In 1987, the historian Yin Zhangyi wrote in China Tribune of an identity crisis in Taiwan, drawing on the work of Erik Erikson and his notion of a “complex”. So Taiwan had a “Taiwan complex” and a “China complex”, which was related to a failure of development in a psychoanalytic sense. Taiwan had not “matured” as a nation and resolved its neurotic complexes.
Between 1988 and the early 1990s, 2-28 itself became a mainstream issue. Newspaper editorials which dismissed 2-28 as “just the memory of old people” in 1988, by 1991 were calling, as now, for the event and its legacy to be written into Taiwanese history in order for Taiwan to become “normalized” as a nation. Similarly, in 1992 the sociologist Chang Mao-kuei called for zhengming, the rectification of the name of “Taiwan” to stabilize and normalize Taiwan’s political and social relations. Shortly before his inauguration in 2000, President Chen Shui-bian described an “identity confusion problem” (rentong cuoluan wenti) and called for its resolution as part of national development.

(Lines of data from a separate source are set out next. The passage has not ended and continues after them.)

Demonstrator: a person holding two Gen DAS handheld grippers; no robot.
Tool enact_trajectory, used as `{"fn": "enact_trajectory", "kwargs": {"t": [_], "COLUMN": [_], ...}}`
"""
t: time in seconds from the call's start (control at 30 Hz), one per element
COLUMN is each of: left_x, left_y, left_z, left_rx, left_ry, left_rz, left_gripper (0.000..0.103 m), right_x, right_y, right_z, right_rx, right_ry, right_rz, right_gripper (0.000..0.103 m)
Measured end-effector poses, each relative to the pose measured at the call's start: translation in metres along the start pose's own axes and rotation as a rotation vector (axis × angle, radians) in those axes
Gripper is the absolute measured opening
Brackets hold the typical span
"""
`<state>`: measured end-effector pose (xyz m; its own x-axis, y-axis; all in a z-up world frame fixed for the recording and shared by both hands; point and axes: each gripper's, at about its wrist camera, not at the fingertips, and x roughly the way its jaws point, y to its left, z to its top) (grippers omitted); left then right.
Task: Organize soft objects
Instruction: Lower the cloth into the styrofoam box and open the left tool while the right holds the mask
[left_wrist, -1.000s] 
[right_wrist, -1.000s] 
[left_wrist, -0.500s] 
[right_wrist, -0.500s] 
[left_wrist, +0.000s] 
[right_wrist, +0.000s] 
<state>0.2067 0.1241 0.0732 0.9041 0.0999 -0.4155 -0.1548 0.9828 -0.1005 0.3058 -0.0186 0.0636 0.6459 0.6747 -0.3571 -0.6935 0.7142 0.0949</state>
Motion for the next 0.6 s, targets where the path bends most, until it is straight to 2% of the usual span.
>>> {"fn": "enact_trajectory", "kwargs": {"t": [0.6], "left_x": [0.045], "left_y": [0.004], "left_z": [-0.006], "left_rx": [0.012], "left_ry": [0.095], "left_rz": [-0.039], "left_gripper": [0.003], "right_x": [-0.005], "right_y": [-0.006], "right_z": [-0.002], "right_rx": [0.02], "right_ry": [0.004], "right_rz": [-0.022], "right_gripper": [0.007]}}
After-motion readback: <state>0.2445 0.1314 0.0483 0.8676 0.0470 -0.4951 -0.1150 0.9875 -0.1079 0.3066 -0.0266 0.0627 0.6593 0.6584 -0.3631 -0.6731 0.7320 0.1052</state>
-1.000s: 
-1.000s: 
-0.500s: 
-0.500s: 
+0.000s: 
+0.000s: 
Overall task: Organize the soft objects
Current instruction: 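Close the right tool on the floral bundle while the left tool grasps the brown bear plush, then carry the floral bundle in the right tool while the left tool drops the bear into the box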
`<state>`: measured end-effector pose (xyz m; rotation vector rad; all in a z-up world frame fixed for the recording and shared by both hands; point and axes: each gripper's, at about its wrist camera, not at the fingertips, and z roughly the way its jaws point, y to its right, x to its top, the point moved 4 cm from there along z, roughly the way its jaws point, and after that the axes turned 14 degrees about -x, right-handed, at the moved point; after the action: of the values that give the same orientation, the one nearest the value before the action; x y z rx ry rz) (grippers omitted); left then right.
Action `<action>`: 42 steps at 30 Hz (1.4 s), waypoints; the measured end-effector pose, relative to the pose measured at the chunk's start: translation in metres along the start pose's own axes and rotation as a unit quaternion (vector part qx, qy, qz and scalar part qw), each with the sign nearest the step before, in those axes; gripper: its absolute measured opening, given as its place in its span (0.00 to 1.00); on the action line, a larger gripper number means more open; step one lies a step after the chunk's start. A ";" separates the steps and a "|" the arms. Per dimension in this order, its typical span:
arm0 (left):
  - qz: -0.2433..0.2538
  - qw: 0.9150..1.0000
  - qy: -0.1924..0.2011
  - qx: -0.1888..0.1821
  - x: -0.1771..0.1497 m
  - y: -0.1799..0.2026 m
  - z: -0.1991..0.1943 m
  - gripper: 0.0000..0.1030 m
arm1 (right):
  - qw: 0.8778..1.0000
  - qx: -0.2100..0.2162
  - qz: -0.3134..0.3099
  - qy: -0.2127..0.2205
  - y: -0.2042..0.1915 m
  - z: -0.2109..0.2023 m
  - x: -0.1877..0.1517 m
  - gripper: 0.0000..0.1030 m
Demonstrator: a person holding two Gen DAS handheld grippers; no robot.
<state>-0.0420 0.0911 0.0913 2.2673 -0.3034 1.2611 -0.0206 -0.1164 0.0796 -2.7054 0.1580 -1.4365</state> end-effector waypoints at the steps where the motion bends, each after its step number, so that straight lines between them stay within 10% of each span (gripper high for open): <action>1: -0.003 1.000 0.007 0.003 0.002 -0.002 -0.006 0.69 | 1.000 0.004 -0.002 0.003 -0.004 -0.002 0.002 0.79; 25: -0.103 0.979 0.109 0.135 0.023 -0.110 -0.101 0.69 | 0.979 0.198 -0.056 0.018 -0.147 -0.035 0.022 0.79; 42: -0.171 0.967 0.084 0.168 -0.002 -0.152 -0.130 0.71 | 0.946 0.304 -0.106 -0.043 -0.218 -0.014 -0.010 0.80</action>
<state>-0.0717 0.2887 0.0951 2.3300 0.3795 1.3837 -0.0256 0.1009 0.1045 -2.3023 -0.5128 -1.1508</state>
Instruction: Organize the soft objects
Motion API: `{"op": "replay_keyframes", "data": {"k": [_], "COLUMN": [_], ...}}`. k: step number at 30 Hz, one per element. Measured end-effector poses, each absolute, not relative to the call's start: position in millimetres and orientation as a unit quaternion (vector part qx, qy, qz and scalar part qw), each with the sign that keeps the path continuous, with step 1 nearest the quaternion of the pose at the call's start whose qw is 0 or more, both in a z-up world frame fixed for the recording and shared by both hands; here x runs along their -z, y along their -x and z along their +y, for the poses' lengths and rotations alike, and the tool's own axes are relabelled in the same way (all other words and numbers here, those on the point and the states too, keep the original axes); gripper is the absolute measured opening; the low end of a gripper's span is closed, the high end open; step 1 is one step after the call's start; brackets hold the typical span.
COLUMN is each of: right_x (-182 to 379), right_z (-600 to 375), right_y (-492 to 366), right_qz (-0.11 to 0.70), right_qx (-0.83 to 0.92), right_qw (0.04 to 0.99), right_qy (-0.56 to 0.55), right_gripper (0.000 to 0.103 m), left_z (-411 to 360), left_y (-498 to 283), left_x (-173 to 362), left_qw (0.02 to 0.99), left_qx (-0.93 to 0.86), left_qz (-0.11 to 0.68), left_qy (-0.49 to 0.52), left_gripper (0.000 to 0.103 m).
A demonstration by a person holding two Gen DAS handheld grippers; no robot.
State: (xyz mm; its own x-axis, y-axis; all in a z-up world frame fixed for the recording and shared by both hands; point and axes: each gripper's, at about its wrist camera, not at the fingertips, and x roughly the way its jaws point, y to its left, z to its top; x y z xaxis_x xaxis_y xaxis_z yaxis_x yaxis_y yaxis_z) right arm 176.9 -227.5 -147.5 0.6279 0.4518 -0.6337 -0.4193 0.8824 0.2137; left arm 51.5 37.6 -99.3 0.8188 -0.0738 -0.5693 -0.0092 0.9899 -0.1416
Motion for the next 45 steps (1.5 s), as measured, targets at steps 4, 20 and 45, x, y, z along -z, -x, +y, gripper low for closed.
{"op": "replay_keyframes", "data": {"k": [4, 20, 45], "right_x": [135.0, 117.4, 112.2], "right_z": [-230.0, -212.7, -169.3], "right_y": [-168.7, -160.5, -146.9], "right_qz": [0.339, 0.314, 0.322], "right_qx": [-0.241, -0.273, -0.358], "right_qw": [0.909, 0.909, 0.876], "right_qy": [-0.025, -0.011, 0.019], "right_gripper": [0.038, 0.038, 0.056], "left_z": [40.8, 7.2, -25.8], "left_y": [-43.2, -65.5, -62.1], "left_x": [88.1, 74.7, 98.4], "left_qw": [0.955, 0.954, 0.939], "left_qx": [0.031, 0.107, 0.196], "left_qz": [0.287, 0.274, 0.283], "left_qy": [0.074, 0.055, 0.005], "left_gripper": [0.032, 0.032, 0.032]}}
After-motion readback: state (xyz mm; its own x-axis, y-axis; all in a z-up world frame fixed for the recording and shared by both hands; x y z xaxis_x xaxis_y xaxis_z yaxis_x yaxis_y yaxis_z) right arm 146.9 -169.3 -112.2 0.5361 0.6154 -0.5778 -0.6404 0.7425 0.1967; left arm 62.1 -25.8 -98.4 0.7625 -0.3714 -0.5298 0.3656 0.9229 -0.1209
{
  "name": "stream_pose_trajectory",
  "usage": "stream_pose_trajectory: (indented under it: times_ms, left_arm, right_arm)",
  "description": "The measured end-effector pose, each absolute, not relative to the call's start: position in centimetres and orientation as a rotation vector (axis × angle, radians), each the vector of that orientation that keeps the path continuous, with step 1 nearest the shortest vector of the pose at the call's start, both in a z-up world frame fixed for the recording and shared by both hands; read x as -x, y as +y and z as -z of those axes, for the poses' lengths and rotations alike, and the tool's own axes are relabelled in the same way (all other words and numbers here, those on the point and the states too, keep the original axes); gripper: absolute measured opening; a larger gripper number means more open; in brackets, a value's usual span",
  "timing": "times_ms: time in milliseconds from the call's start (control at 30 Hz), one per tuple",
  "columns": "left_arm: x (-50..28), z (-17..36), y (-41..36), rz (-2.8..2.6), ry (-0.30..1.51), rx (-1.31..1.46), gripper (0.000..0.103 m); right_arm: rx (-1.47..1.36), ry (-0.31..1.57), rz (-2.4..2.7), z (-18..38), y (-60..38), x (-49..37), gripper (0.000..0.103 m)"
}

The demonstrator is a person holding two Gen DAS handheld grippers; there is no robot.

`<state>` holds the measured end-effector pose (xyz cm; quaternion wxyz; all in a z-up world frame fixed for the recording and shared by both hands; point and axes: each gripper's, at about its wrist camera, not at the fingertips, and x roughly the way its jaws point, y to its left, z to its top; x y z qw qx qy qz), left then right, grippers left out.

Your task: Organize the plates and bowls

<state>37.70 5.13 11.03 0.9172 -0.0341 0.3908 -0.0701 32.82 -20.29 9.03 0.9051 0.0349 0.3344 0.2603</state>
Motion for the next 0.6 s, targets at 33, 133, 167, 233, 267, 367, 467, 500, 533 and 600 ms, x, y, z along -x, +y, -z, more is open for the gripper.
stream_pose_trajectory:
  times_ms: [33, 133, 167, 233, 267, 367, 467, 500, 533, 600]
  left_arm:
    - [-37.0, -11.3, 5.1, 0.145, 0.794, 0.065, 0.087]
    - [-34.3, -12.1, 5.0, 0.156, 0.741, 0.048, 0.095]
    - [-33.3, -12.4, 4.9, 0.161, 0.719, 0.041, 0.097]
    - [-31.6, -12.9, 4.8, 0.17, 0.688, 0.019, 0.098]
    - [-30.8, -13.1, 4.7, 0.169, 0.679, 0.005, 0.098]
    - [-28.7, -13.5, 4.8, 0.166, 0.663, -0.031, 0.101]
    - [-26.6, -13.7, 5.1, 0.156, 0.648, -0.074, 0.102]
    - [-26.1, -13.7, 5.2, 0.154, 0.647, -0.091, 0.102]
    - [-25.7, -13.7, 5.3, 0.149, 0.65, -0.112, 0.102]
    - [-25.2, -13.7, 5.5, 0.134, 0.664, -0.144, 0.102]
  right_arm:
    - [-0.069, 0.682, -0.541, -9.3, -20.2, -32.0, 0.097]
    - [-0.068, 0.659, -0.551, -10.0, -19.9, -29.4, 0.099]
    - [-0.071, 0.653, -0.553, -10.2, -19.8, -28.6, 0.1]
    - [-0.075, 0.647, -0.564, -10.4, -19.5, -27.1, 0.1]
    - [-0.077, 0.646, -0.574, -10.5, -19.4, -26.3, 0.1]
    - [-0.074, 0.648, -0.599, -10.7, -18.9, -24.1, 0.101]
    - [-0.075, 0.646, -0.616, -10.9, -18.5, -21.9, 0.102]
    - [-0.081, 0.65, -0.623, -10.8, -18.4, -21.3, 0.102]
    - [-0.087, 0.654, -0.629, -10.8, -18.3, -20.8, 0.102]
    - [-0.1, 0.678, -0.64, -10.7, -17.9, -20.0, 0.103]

In 2007, the Taiwanese are still making the same appeals. Taiwanese identity has always been out of reach or unrealized, existing only as the promise of a wholly Taiwanese future.
I wonder then, if this is not the very nature of Taiwan’s identity itself. For twenty years, it has been constituted out of the appeals to the possibility of its future. The Taiwanese nation is in a state of being invoked, summoned, or conjured spectre-like by Taiwanese politicians, academics, commentators and cultural practitioners.
Even the driest political analysis in Taiwan becomes such an appeal. The surveys of identity, where people are asked to name themselves as “Taiwanese” or “Chinese” produces a narrative of the nation. The “Taiwanese” line goes up, and it seems as if the nation itself is closer to coming into being, it goes down and the nation seems to be dissolving before our eyes.
In Ackbar Abbas’s notion of a déja disparu he proposed that Hong Kong had an identity which became visible just at the moment of its disappearance at the Hong Kong handover to China in 1997. Hong Kong’s identity was expressed as nostalgia for an identity which Hong Kong never knew it had.
Taiwan’s history has its own dividing date – 1987, and the lifting of martial law. From then on, instead of nostalgia for an identity which had never been, Taiwan’s identity has become an appeal to the possibility of an identity which is yet to be – a singular, naturalized, unifying Taiwanese identity.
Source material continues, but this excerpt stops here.